Can governance give private companies an edge?
Small and Mid-sized Businesses (SMBs) can benefit from better corporate governance. Benefits include: better business development, cost control, and talent attraction and retention. Furthermore, SMBs interested in attracting investors can use better governance as a core value proposition. This applies to both established markets and emerging ones. For emerging markets SMBs, it is a must if they are looking to raise finance in international markets.
Venture Capital and Private Equity firms consider corporate governance a core component of SMB value creation. Some think that up to 30% of that value creation may come from better governance!
What do we mean by corporate governance?!
There are several definitions of corporate governance. Here is the one from The Organisation for Economic Co-operation and Development is an intergovernmental economic organisation (OECD):
“Corporate governance involves a set of relationships between a company’s management, its board, its shareholders and other stakeholders. Corporate governance also provides the structure through which the objectives of the company are set, and the means of attaining those objectives and monitoring performance are determined.”
There are different models of corporate governance. In this article we look at the UK one.
The UK model
According to the Institute of Directors (IOD), a UK professional body, the vast majority of UK businesses are private, i.e. not listed on exchanges. These are mostly SMBs or start-ups, making a huge contribution to the economy. Who are not obliged to have any formal corporate governance, beyond the regulatory requirements of the Companies Act 2006. However, the IOD suggest that all private businesses can ensure sustainability in the long run, by applying some corporate governance principles.

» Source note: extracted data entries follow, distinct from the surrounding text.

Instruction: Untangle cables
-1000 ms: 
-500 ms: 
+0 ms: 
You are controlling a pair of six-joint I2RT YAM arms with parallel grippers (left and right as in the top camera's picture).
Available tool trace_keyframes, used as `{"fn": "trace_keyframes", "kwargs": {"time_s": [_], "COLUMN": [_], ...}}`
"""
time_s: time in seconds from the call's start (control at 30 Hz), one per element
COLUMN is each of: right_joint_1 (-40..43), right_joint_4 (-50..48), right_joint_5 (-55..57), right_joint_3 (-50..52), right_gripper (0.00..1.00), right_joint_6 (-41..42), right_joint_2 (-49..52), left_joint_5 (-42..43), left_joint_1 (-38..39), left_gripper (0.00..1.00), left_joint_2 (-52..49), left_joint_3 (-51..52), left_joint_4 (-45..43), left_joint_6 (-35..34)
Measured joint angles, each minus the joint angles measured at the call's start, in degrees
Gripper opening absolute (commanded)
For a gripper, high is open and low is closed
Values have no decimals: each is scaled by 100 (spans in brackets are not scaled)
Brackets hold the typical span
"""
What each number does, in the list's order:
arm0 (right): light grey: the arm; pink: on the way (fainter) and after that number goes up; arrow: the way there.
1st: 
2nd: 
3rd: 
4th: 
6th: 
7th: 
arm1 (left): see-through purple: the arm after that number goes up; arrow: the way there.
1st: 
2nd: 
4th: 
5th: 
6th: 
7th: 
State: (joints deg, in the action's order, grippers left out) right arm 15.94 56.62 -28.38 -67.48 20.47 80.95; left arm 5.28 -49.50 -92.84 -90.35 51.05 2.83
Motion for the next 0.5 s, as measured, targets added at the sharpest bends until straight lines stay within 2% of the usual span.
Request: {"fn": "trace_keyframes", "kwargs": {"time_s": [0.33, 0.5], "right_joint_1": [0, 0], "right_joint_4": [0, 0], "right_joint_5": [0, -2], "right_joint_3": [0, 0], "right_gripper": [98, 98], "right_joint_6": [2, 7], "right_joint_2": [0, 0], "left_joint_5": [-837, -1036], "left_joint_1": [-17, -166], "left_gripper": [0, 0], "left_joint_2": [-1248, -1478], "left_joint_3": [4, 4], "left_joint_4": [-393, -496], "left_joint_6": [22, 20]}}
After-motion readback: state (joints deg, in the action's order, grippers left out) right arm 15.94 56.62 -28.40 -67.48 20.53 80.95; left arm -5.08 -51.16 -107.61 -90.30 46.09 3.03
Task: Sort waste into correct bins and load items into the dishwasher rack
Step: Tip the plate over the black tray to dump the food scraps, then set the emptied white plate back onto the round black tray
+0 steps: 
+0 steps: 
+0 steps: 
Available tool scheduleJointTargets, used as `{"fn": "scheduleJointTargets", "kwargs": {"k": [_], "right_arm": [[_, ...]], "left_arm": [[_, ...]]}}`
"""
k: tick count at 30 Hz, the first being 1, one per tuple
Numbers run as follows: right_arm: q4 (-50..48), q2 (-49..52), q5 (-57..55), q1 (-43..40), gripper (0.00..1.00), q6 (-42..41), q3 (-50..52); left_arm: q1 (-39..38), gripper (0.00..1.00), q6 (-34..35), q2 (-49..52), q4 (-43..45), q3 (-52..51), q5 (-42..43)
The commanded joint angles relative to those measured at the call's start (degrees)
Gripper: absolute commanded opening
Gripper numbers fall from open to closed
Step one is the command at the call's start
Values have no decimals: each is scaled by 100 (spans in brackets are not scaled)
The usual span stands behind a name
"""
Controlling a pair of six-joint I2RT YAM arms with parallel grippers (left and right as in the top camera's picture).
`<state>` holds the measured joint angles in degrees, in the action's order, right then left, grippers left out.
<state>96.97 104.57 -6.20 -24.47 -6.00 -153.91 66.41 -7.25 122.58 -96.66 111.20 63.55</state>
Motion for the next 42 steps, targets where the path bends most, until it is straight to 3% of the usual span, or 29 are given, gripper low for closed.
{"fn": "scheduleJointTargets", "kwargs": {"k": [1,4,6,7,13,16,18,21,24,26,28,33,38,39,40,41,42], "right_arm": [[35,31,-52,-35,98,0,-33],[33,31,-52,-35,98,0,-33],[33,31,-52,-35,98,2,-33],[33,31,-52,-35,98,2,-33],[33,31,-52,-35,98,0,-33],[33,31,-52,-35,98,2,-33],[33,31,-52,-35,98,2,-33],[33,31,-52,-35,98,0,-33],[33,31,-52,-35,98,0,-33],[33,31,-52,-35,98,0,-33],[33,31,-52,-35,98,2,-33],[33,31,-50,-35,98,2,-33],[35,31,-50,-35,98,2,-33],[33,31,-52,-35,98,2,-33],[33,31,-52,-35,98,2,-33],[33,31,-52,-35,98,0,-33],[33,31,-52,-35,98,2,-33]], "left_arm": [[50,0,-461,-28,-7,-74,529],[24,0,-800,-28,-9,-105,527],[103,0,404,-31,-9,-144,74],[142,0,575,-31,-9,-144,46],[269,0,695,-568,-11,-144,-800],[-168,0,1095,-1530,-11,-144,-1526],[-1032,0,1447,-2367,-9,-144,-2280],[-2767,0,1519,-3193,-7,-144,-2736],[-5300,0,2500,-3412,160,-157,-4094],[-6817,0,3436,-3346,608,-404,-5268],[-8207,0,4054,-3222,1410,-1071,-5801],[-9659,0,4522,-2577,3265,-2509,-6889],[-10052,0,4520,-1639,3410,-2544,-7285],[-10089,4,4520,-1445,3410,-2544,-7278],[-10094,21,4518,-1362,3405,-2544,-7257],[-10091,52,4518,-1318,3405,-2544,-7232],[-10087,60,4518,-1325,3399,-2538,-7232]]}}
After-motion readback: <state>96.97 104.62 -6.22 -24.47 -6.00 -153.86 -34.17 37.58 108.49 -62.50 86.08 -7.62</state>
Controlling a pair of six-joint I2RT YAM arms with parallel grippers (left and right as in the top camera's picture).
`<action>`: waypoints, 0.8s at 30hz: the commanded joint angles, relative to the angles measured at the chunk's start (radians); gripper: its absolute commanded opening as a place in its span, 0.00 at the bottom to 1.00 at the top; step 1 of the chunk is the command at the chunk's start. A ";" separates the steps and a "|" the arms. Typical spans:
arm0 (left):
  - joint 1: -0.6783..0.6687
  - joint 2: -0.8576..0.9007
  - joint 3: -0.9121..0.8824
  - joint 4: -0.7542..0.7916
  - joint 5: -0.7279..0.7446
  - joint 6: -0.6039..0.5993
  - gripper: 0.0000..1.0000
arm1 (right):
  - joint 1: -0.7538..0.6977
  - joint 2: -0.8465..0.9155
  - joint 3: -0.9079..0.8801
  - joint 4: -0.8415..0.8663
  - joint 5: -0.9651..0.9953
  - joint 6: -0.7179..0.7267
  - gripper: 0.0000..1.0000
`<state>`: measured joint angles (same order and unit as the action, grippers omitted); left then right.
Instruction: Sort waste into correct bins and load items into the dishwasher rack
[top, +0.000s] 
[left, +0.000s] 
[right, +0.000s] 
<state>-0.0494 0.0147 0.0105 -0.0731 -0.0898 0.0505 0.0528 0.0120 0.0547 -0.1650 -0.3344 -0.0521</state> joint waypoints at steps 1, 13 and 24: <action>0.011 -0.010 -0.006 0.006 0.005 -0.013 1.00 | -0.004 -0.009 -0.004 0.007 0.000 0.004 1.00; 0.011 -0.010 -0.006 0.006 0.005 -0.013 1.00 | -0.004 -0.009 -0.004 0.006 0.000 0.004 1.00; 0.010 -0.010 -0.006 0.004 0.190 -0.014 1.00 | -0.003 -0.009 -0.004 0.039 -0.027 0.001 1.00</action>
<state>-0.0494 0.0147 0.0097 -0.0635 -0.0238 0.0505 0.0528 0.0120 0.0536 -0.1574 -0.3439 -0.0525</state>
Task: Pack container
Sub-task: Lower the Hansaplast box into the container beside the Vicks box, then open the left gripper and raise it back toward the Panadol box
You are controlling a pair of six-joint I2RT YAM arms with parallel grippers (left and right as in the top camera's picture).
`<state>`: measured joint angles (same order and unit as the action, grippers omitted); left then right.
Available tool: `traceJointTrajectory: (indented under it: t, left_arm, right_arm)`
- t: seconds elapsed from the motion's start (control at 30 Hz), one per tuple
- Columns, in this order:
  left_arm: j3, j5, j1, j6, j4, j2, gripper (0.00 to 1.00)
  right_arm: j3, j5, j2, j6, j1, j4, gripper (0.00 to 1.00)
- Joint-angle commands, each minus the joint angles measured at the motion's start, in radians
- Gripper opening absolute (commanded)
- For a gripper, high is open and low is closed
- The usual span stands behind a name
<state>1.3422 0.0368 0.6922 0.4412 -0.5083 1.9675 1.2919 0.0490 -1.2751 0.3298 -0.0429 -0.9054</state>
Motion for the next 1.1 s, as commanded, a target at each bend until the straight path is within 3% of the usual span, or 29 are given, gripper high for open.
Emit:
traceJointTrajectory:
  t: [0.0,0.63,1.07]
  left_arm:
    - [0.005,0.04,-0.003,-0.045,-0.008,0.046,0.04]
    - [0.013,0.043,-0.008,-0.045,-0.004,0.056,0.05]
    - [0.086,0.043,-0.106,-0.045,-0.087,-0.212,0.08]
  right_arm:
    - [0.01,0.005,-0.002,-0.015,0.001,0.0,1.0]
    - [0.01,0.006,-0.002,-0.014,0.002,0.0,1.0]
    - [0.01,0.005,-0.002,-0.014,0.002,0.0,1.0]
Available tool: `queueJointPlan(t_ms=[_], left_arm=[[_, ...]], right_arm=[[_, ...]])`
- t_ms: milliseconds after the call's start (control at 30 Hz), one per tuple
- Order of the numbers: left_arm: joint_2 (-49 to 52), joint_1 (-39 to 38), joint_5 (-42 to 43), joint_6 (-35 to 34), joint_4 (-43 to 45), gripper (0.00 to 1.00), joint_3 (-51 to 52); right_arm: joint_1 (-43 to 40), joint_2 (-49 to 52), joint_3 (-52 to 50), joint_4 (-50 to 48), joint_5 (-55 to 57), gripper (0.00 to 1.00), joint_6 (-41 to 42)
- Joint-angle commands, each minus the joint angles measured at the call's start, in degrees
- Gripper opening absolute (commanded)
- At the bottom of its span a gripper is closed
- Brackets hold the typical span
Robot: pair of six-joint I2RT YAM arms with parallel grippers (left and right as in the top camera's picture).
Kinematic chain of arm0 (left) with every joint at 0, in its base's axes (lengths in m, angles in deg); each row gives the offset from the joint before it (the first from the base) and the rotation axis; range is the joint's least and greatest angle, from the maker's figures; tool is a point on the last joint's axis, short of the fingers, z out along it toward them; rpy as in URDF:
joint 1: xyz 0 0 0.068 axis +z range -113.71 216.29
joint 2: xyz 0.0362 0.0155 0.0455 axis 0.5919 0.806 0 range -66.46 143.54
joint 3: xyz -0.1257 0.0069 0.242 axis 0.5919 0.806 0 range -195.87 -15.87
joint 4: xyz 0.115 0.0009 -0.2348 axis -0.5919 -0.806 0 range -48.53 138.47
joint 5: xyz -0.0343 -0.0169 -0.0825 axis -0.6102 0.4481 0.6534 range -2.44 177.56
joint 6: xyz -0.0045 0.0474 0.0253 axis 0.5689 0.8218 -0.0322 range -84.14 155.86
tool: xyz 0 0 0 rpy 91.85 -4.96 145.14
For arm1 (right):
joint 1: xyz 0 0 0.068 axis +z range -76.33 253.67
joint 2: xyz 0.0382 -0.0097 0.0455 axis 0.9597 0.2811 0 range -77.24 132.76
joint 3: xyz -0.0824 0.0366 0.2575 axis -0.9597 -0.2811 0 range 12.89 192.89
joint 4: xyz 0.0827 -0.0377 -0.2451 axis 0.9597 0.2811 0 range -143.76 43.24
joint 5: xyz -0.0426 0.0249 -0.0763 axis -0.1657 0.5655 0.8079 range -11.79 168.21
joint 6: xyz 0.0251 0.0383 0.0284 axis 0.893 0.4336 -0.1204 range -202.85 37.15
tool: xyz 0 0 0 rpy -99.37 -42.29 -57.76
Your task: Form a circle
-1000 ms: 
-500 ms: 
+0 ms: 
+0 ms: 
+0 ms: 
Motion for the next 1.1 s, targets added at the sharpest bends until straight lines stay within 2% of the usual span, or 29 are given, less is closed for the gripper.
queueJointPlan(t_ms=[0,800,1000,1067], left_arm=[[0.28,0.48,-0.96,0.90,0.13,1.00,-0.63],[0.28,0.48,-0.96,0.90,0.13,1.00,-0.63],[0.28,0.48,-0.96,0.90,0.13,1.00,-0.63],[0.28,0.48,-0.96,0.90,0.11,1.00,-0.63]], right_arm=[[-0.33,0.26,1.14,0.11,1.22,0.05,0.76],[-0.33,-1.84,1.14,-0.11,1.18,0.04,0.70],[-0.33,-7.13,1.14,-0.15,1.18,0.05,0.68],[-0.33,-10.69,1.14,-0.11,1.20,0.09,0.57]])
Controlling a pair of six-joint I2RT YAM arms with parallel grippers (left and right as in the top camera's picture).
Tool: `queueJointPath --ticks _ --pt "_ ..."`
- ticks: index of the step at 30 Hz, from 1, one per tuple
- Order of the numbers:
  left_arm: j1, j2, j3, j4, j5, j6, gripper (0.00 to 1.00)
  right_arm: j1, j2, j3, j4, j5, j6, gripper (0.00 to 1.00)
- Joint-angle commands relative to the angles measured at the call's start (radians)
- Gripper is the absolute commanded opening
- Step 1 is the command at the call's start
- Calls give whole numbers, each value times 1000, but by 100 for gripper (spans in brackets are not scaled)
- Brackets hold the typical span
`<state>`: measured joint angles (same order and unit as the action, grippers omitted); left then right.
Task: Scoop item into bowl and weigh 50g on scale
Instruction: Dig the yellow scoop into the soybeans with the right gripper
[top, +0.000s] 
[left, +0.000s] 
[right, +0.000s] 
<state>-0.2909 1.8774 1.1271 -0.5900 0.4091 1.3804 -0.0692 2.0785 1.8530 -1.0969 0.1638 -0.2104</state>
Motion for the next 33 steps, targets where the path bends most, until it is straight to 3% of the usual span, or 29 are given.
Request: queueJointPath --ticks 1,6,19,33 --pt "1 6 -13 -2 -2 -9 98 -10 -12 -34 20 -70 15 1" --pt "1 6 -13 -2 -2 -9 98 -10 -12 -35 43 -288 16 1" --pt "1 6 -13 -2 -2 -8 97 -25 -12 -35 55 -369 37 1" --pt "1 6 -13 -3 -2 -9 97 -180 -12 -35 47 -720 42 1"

The UK model of corporate governance is world-renowned and also replicated. In large part, due to its flexibility and recognition that no two businesses or boards are the same.
The IOD guidance
The IOD published its own governance guidance for private businesses (based on a pan-European guidance by The European Confederation of Directors Associations). Here are the principles applicable to all private businesses:
- Shareholders should establish an appropriate constitutional and governance framework for the company
- Every company should strive to establish an effective board, which is collectively responsible for the long-term success of the company, including the definition of the corporate strategy. However, an interim step on the road to an effective (and independent) board may be the creation of an advisory board
- The size and composition of the board should reflect the scale and complexity of the company’s activities
- The board should meet sufficiently regularly to discharge its duties, and be supplied in a timely manner with appropriate information
- Levels of remuneration should be sufficient to attract, retain, and motivate executives and non-executives of the quality required to run the company successfully
- The board is responsible for risk oversight and should maintain a sound system of internal control to safeguard shareholders’ investment and the company’s assets
- There should be a dialogue between the board and the shareholders based on a mutual understanding of objectives. The board as a whole has responsibility for ensuring that a satisfactory dialogue with shareholders takes place. The board should not forget that all shareholders have to be treated equally
- All directors should receive induction on joining the board and should regularly update and refresh their skills and knowledge
- Family-controlled companies should establish family governance mechanisms that promote coordination and mutual understanding amongst family members, as well as organise the relationship between family governance and corporate governance
There is extensive research showing that businesses with better corporate governance outperform in the long run. Research is also showing that poor governance can lead to failure. But SMBs should make no mistake: there will be challenges in finding the right governance formula for their business.
The IOD guidance may or may not work for a business. The key for any business is to recognise the importance of governance and find, possibly with the help of people who have been there before, what works for them.